Resolved India-US Dispute Opens Doors for WTO Deal
India and the United States have recently reconciled over food stockpiles, subsequently allowing a global trade deal to be enacted that had been postponed indefinitely. The World Trade Organization (WTO) had decided on a deal called the Trade Facilitation Agreement to simplify trade processes in December at Bali, Indonesia but it did not come to fruition because all the respective countries were not in agreement. India was wary that the deal would block its food security program, so India obstructed the deal, but at the same time naturally received much criticism from other countries.
The Issue
The Indian government typically purchases food from its agricultural workers at above market prices and inserts it into a public distribution system, where it is sold at governmental stores at also subsidized prices. India believes stockpiling is the primary factor of its food security and essential for the nutritional welfare of millions of its poor citizens. It also protects farmers and surpluses are saved for potential food shortages. According to the National Food Security Act, the food subsidy program is at 75 percent of India’s rural population and 50 percent of the urban population’s disposal.

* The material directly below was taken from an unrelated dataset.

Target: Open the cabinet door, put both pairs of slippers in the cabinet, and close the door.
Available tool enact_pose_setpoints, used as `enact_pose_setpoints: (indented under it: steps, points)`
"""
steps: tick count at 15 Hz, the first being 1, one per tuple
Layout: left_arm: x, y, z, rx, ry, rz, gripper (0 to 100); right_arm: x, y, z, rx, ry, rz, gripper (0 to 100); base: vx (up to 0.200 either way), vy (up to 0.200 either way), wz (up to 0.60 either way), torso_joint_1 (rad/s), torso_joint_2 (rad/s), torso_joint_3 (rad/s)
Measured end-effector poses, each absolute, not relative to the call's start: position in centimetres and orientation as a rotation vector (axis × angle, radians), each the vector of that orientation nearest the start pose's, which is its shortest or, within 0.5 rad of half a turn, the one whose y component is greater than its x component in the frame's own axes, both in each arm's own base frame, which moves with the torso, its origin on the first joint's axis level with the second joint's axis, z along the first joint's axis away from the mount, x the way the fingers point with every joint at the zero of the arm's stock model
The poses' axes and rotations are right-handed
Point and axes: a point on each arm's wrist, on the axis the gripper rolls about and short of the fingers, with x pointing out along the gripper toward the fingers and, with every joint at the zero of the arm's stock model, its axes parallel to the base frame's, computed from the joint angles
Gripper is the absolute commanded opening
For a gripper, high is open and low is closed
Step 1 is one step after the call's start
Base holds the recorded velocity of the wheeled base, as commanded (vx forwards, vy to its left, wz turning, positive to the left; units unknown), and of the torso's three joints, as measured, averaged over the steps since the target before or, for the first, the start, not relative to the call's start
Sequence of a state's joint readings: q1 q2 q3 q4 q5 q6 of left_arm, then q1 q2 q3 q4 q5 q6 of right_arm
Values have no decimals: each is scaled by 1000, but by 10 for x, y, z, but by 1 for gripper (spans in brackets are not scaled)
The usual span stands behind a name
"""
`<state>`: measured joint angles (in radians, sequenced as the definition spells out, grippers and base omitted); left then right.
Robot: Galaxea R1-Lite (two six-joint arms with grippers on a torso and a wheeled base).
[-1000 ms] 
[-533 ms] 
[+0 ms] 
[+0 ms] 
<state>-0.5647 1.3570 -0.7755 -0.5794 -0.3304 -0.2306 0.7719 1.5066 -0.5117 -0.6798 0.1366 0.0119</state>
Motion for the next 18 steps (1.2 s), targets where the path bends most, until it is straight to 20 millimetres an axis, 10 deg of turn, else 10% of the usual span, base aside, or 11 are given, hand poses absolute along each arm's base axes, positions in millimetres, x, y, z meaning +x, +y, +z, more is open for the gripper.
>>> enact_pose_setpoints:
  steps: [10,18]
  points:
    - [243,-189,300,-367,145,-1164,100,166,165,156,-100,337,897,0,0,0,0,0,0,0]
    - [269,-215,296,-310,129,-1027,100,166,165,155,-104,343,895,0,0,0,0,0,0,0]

However, the WTO and many countries have expressed doubts about food subsidies. For example, WTO rules state that subsidizing upwards of 10 percent of the grain produced in a country changes the market for trade. Also, the US and Pakistan have conveyed that India was amassing an excessive amount of grain and the eventual increased supply in the world market would detrimentally lower prices for other producers.
The Deal
The December trade package is the first large global trade deal since the birth of the WTO, nearly 20 years ago. It is projected to guide the travel of goods across international borders and reduce the complicated formalities associated with this kind of trade. Supporters maintain that the deal will inject $1 trillion into the global economy and create 21 million jobs by reducing trade costs under the deal’s terms. On the flip side, critics say that a requisite to upgrading borders and ports is a weighty investment from developing countries.
The Solution
The stalemate was broken, and India and the US have come to a “peace clause” in which member countries will be protected from being legally threatened under WTO rules until a permanent solution is found on the stockpiling problem. Appointments for negotiation on stockpiling were also agreed, ensuring a speedy conclusion.
“In recent days, officials of both governments worked intensively and reached an agreement that should give new momentum to multilateral efforts at the WTO.,” Michael B. Froman, the US trade representative, said in a statement. “India and the United States have resolved their differences on public stockholding of food,” Nirmala Sitharaman, India’s commerce minister, said at a news conference in New Delhi. “This breakthrough represents a significant step in efforts to get the Bali package and the multilateral trading system back on track,” says Roberto Azevêdo, the director general of the WTO. What’s more, this positive bilateral income will allow the implementation of an important WTO agreement when critics were starting to doubt the role of the WTO in the future. Now that all three parties have made due concessions and are on the same page, the agreement will improve India’s rule as a negotiator in the Group of 20 major economies’ meetings and other global meetings.